▶ [What you need to do]:
Nothing but a number is needed: the count of lines below that include "picture".

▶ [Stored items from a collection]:
□ □ □ □ □ □ □

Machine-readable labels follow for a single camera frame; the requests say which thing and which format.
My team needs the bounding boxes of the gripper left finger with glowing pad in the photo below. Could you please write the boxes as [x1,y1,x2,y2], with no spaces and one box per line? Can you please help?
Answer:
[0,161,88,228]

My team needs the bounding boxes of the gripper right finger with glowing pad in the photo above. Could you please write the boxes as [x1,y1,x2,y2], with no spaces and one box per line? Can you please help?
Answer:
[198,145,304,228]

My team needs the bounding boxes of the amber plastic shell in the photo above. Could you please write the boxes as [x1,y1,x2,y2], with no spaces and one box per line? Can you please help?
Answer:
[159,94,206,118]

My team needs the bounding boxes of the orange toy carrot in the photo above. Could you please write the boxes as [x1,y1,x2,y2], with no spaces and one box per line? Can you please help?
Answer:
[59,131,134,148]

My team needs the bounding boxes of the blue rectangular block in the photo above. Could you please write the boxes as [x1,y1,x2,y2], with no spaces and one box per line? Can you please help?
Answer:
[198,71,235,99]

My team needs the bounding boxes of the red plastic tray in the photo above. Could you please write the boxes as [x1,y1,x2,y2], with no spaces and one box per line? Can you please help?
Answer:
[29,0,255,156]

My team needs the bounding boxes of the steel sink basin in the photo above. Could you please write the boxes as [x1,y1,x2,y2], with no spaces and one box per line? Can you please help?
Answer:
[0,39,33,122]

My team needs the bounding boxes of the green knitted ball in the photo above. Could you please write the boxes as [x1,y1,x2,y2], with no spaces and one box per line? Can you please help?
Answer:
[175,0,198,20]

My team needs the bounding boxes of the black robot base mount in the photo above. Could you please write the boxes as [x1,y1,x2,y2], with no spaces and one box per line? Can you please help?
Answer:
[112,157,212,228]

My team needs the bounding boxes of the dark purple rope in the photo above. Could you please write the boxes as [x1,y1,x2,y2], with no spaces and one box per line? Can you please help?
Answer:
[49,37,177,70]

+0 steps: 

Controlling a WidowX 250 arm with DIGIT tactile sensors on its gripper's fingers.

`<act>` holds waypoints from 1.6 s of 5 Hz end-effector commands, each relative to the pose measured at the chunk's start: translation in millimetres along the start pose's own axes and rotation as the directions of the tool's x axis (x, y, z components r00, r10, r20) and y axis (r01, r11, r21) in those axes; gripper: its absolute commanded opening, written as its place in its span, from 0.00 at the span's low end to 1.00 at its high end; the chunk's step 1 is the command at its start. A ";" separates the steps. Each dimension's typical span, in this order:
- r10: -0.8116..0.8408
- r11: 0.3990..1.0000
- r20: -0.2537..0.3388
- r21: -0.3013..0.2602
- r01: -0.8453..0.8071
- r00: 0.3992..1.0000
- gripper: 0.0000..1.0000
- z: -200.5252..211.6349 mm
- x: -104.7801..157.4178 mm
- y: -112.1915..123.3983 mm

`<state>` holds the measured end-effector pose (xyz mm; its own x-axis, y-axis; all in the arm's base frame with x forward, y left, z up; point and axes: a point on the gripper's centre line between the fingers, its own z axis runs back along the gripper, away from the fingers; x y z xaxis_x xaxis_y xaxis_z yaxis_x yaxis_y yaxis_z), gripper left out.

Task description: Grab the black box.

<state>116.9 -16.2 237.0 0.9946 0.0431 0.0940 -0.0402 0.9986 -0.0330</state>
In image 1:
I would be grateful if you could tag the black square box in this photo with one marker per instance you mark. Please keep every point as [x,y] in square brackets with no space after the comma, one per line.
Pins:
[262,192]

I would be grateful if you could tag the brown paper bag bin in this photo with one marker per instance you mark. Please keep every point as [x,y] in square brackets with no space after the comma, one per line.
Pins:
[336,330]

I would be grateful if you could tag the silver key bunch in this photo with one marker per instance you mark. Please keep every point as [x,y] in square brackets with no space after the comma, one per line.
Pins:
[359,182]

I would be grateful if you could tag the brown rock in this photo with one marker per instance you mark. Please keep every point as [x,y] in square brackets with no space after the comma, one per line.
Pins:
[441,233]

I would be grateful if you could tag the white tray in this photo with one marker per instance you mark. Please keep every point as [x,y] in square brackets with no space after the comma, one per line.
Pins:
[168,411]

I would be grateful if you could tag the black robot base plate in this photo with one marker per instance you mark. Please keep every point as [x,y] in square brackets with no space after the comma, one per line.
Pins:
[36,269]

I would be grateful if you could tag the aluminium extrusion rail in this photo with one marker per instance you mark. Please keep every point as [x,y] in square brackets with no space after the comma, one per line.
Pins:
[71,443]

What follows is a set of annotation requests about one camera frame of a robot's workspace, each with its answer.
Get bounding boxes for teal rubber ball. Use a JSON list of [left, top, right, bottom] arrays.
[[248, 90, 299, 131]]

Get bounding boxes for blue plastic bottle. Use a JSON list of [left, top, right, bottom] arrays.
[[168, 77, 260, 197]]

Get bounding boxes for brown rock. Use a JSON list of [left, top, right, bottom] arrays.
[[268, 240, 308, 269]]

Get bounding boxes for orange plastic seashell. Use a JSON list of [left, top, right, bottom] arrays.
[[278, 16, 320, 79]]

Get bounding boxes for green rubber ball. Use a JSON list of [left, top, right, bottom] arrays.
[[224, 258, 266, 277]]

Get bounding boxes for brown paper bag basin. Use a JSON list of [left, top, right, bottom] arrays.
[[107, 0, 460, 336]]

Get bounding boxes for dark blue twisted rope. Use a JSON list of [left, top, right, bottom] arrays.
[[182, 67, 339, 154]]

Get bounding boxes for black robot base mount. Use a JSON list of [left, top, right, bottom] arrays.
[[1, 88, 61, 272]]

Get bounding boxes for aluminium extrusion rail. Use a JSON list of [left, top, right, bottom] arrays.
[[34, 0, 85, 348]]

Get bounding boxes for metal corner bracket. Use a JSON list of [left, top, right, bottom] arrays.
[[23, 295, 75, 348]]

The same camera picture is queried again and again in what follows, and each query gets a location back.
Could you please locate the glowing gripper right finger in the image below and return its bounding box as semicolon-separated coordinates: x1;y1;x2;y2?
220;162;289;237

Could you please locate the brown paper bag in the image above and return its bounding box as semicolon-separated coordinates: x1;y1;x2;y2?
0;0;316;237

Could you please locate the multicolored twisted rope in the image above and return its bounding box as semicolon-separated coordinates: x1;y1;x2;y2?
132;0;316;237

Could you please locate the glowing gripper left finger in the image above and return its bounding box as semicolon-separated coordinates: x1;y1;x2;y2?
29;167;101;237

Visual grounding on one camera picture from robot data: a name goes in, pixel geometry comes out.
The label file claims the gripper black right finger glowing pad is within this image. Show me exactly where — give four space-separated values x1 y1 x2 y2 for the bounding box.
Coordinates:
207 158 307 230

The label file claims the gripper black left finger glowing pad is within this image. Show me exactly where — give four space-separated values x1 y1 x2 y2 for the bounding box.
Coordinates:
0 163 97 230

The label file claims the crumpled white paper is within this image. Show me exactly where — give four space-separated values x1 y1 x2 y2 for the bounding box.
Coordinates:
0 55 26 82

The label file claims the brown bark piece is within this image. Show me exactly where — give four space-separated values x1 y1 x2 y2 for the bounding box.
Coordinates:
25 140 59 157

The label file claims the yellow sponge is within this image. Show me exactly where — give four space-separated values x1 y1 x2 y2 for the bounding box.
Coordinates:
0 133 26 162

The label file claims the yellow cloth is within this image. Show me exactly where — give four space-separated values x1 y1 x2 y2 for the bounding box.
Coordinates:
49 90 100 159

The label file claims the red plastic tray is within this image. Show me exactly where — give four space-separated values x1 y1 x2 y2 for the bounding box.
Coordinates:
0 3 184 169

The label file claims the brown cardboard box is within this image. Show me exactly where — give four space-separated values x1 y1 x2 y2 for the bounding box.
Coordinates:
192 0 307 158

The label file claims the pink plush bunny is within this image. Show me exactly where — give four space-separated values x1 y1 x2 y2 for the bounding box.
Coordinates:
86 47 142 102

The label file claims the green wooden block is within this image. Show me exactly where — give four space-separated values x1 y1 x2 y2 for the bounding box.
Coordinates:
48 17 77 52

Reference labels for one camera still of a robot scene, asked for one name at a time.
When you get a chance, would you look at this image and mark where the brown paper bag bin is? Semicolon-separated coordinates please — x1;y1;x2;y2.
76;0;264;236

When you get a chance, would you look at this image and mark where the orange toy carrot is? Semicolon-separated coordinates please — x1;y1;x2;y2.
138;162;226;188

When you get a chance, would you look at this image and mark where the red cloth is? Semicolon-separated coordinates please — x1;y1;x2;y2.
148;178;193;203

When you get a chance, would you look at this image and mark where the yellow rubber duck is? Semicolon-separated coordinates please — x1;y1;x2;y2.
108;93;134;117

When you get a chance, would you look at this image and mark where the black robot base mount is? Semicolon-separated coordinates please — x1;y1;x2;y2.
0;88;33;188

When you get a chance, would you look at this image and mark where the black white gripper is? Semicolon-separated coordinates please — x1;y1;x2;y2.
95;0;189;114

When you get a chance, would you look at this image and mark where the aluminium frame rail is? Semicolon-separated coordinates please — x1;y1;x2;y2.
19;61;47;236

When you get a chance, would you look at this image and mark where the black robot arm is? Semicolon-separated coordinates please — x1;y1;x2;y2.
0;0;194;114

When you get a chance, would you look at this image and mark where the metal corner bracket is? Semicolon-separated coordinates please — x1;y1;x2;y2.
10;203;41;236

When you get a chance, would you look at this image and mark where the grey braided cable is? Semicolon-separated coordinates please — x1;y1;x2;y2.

□ □ □ □ □ □ □

▶ [Answer]:
2